You ‘orrible little man

I can’t link to the article, as it’s behind The Times’ paywall, but Patrick Hennessy recently made some interesting points about the difficulties working with Afghan troops.

One key issue is that Afghan troops will not tolerate being ‘bawled out’ – basically shouted at by a superior NCO or officer.

This sort of thing is perfectly standard practice in the British army. You have to expect it at some point – and put up with it. The moment passes and you move on. I remember being bawled out frequently when I was a teenaged Air Cadet, albeit in a gentler way than if I were in the actual armed forces. It wasn’t much fun, but also sort of was – and always had a positive effect in the end. One of my abiding memories is doing an assault course whilst on an Air Cadet camp, with an RAF PT instructor running alongside me screaming at me to ‘jump over the wall, sunshine, jump over it, don’t slow down you ‘oribble little man!’. Quite character building.

Afghan soldiers, however, will have a tendency to take this sort of thing very badly, nurture a deep grudge and possibly retaliate very seriously by shooting coalition soldiers in some kind of revenge act later.

This sort of reaction is baffling for the average Brit. It also shows the difficulty of creating disciplined armed forces in regions where, depending on how you look at it, the men are all sensitive prima donnas or fiercely proud individualists who bow to no man.

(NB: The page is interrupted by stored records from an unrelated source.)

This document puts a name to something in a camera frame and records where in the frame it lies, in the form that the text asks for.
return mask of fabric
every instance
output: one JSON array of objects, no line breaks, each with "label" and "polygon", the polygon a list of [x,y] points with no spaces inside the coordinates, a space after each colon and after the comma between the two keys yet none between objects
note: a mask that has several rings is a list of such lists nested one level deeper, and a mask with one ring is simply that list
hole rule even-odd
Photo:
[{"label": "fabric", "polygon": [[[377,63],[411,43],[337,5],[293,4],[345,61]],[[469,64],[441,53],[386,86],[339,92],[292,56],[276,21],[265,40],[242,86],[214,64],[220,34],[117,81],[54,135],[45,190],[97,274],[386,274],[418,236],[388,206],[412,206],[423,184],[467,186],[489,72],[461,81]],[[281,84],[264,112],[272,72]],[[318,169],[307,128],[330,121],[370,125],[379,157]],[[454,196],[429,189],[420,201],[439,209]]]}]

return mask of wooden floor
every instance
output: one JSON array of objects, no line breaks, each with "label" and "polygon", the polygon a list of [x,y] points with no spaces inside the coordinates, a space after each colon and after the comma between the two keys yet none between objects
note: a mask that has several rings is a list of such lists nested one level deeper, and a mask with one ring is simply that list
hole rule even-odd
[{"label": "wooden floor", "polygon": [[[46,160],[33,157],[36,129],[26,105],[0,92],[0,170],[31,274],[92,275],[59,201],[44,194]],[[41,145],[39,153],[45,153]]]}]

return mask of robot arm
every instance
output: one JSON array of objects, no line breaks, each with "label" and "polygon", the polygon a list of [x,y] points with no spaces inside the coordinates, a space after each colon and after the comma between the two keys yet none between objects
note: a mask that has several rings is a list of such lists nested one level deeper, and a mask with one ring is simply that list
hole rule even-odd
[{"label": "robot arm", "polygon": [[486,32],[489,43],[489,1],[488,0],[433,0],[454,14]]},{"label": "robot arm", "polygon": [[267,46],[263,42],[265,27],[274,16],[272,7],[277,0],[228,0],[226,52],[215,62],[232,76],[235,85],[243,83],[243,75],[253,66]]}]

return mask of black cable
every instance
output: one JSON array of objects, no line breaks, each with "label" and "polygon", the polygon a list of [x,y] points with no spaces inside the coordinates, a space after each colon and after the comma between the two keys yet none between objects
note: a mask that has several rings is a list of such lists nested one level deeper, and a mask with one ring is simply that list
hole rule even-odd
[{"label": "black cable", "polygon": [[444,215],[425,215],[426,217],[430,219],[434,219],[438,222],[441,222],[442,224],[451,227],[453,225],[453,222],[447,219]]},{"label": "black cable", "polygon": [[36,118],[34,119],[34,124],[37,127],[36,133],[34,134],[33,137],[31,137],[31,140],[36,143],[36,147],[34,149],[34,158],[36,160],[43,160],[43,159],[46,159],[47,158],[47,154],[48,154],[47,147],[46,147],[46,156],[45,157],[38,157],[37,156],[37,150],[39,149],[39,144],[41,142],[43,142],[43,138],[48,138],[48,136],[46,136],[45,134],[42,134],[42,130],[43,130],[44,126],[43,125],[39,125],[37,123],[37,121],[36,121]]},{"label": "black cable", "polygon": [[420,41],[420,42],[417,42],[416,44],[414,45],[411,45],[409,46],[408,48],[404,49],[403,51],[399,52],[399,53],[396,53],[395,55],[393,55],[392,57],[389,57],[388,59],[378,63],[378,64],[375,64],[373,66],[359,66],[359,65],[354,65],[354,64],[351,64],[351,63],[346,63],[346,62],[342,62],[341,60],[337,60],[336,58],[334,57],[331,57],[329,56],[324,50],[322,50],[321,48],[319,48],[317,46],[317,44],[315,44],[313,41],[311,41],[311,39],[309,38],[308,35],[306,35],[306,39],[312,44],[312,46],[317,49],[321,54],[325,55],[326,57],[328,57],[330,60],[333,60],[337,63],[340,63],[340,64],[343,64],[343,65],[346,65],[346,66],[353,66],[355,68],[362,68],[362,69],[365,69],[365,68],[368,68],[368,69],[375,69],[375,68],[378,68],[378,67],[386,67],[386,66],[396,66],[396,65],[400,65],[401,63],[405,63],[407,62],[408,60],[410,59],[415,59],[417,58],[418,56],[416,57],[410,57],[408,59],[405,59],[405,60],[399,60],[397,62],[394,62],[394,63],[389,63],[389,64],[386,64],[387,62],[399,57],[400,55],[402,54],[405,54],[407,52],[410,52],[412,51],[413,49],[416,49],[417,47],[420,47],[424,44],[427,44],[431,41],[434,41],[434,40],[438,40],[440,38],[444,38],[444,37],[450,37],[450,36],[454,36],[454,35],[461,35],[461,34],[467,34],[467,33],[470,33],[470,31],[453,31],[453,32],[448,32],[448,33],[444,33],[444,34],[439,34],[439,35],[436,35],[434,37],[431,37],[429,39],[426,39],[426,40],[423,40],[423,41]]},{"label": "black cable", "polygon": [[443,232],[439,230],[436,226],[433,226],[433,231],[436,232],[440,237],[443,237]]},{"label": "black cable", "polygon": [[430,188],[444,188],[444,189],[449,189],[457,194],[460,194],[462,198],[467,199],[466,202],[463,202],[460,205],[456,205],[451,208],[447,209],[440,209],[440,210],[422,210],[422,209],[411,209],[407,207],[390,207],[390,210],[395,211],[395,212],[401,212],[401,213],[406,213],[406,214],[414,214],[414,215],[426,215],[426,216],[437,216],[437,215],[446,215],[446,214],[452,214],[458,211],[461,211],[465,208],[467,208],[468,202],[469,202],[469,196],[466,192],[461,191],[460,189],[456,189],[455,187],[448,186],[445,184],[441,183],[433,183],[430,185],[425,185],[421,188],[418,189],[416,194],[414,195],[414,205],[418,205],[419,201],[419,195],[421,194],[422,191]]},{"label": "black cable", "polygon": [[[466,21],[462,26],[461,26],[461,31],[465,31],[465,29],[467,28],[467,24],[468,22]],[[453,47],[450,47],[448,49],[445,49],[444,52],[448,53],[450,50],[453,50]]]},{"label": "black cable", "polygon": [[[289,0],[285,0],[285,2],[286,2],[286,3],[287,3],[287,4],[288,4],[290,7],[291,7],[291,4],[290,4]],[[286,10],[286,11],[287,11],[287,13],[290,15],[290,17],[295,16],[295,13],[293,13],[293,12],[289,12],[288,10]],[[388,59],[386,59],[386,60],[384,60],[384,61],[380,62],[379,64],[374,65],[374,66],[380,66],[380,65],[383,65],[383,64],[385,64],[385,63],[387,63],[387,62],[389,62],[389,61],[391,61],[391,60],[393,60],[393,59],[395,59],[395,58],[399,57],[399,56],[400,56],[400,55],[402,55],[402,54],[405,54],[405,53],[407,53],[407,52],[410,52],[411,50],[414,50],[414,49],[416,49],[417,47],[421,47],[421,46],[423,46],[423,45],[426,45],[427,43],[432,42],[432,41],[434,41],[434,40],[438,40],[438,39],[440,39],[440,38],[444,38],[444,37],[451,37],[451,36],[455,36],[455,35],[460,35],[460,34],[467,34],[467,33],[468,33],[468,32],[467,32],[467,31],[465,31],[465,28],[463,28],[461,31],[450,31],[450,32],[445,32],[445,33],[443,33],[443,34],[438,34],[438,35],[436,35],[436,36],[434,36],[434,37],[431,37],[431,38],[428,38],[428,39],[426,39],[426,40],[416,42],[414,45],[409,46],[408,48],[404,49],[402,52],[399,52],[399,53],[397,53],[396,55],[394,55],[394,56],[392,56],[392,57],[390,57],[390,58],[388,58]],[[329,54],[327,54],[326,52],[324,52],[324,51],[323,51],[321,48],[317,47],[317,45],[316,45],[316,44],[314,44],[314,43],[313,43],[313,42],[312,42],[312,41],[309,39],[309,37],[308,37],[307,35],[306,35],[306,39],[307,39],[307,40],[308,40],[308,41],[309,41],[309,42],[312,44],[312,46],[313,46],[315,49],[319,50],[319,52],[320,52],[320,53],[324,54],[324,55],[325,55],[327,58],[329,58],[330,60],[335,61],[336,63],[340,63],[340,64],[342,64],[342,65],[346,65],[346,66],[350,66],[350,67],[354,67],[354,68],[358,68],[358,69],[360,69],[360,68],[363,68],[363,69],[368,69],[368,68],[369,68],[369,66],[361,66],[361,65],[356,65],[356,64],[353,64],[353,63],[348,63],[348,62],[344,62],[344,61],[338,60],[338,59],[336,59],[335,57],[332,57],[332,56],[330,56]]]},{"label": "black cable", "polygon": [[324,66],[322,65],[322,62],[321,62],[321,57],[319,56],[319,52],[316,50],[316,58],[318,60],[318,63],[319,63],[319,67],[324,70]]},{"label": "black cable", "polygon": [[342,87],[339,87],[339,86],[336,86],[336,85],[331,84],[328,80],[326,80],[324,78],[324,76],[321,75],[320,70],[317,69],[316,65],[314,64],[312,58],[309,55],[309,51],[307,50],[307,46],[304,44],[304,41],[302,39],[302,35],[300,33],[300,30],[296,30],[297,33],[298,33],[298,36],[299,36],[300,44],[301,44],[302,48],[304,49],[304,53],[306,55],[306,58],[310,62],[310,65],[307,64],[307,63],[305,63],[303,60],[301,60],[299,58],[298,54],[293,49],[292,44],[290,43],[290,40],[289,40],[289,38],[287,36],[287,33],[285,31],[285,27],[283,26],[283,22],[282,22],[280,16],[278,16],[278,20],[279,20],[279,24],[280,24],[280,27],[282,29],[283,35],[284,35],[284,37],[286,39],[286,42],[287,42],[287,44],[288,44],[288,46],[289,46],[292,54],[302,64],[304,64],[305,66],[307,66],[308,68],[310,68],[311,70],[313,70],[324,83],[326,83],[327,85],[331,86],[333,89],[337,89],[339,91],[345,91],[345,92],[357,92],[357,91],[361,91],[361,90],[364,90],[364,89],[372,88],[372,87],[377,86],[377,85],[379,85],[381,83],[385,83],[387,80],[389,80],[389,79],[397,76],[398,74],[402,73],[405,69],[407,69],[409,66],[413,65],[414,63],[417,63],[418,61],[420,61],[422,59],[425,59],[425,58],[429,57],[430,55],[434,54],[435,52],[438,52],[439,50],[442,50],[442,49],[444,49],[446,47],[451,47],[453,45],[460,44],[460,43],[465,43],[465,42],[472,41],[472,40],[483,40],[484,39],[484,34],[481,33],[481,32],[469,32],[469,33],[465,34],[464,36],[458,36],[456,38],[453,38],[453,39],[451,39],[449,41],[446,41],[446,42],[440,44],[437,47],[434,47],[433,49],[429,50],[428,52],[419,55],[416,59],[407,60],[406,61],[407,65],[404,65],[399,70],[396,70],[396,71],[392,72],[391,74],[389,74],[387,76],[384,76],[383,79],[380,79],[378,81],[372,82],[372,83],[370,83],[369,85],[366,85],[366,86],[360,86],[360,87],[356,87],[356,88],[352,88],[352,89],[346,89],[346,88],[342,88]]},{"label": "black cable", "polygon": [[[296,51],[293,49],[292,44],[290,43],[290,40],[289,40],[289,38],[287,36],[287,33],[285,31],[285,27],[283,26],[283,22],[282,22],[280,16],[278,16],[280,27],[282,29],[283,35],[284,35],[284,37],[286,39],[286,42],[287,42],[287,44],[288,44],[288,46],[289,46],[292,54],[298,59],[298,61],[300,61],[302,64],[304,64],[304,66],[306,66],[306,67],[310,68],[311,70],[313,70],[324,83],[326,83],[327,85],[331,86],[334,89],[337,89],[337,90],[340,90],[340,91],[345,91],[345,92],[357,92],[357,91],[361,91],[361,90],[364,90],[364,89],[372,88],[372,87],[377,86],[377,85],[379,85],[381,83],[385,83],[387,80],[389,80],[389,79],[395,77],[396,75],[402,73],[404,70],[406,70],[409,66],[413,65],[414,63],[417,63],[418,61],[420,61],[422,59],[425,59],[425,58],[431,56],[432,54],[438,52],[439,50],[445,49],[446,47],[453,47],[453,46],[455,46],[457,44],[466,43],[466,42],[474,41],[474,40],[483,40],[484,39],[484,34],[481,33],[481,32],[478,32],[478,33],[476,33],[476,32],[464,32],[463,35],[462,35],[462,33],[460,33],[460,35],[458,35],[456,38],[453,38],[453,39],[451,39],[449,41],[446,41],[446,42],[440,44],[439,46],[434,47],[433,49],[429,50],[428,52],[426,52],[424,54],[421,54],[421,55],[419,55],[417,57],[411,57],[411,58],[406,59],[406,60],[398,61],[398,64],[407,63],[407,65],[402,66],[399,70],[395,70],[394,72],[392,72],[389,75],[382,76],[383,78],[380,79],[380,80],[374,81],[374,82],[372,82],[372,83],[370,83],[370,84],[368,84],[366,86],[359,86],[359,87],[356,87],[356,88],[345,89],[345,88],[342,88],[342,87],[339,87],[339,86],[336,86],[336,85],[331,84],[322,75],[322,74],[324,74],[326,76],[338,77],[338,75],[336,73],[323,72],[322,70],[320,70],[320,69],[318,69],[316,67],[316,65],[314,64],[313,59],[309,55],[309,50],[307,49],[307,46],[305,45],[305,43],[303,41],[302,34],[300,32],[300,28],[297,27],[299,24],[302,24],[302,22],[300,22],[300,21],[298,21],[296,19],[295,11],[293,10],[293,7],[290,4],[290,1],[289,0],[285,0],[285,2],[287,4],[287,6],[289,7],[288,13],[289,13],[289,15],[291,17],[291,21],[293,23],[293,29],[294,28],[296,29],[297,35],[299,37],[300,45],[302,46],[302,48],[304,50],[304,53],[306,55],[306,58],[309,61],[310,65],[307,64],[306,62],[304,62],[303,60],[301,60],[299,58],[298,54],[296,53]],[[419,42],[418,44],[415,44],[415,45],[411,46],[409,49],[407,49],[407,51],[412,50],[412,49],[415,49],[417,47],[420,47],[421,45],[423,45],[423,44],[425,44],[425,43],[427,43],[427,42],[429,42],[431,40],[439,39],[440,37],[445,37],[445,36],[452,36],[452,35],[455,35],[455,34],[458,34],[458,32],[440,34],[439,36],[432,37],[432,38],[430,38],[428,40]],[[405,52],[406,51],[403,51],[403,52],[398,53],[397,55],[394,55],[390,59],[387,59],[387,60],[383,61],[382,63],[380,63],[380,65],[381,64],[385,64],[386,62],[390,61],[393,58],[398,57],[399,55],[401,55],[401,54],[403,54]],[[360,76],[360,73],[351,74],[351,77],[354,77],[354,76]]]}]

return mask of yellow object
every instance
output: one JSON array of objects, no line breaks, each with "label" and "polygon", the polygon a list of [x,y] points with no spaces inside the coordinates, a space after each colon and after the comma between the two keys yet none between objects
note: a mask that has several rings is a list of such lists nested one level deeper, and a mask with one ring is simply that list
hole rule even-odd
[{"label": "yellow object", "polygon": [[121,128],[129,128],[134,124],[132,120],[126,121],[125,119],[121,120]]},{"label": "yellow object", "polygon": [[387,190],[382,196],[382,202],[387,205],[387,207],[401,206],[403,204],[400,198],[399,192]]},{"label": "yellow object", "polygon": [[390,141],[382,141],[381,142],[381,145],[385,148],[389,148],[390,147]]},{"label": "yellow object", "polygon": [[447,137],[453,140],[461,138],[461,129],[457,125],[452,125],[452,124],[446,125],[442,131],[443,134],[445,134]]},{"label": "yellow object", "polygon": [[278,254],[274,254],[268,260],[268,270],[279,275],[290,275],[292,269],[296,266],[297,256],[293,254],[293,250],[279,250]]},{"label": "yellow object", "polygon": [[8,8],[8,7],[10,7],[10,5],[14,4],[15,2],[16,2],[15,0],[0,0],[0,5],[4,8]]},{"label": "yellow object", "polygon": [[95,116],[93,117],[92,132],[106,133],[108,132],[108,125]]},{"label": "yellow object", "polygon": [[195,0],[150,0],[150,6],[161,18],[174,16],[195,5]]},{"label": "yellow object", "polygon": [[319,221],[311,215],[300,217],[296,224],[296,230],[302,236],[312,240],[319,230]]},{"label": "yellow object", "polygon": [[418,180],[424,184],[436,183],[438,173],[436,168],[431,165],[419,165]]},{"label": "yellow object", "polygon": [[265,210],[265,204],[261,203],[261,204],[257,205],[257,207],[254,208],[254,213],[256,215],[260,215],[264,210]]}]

This behaviour mirrors something I’ve often seen working in the Middle East – typically people taking affront when being caught out for some reason and refusing to acknowledge their mistake when the evidence is plain for all to see. Another common issue when someone has made a major error is to focus on the irrelevant and get in a huff about some minor point, ignoring the bigger picture.

An example.

I once had a colleague helping me with a project. He’d responded to some customer questions in a way that was pretty lacking. I discussed this with him, pointing out that more detail was needed, not all of the queries had been answered, etc. During our conversation I said something along the lines of ‘you can’t just cut and paste an answer you get from our internal email lists, you have to take that answer and create your own response’.

This is where things began to go south. My colleague insisted that he hadn’t cut and pasted his answer – he’d written it himself. This was plainly completely untrue, as the email he’d written was written in extremely good English. His English was ok, but not that good.

At this point, things got increasingly bizarre. If I’d been in his shoes, I’d simply have said something along the lines of ‘point taken, I was in a hurry so I just pasted what I thought was the right answer, next time I’ll make more of an effort to read it and tailor my response’. Instead my colleague ignored the bigger picture – giving useless answers to questions, something that affects our ability to sell things – and tried to pretend that he’d written the email himself. Insisting he’d written it made him look like a complete idiot, as he clearly hadn’t written it. Also, the whole point of the discussion was that the content of the email was wrong anyway – so why insist he’d written something that was a load of rubbish?

There was some aspect of personal pride I had trodden all over – probably the implication that he’d lied in some way, even though it was obvious he had. Also, once he’d started down that certain road, there was no way he’d back down. This became far more important than anything else.

A friend has a story about a Middle Eastern colleague, an IT consultant, who realised early on in a project that what he’d recommended wasn’t quite right. Rather than admit this, he let things continue, stuck to his guns in the face of questions being raised and eventually lost his job when the project failed. He could have just said, very early on, that some changes needed to be made based on new evidence. Instead he tried to save face and, in doing so, made far more of a fool of himself.

The classic problem Westerners run into here is the old ‘insulting gesture’ situation. The other person may have driven extremely dangerously, nearly killed you and your family with his recklessness, but show him your middle finger and it’s you that’ll be in trouble. Surely the life threatening driving is more important, insulting even? Well, apparently not.

None of these things are strictly limited to this part of the world. I’m sure you’ll meet plenty of Brits with similar characteristics, but there are definitely generalisations that apply and which are useful to be aware of when you’re dealing with colleagues and customers. Experience matters, you ‘orrible little man, sir!


5 Responses to “You ‘orrible little man”

  1. @rupertbu Says:

    An excellent introduction to one of the more frustrating behavioral patterns prevalent across the Middle East region!

    • @rupertbu Says:

      How could I have forgotten this? The manager who thinks delegation means he no longer has responsibility for the actions of his juniors!

      • Christopher saul Says:

        True! Also, being a manager is the equivalent of retirement. You have the big monthly income, perks and a big office, but don’t need to make decisions or take responsibility – going on holiday for two months and leaving purchase orders and other things unsigned is perfectly acceptable of course.

        Naturally, when things go well, it’s down to you. When things go badly it’s the fault of your team, for whom you can cannot be held responsible.

  2. billhicks42 Says:

    Thanks, Chris – I’ve forwarded this on to quite a few friends, colleagues and fellow MBA bods and seen a lot of virtual nods of agreement.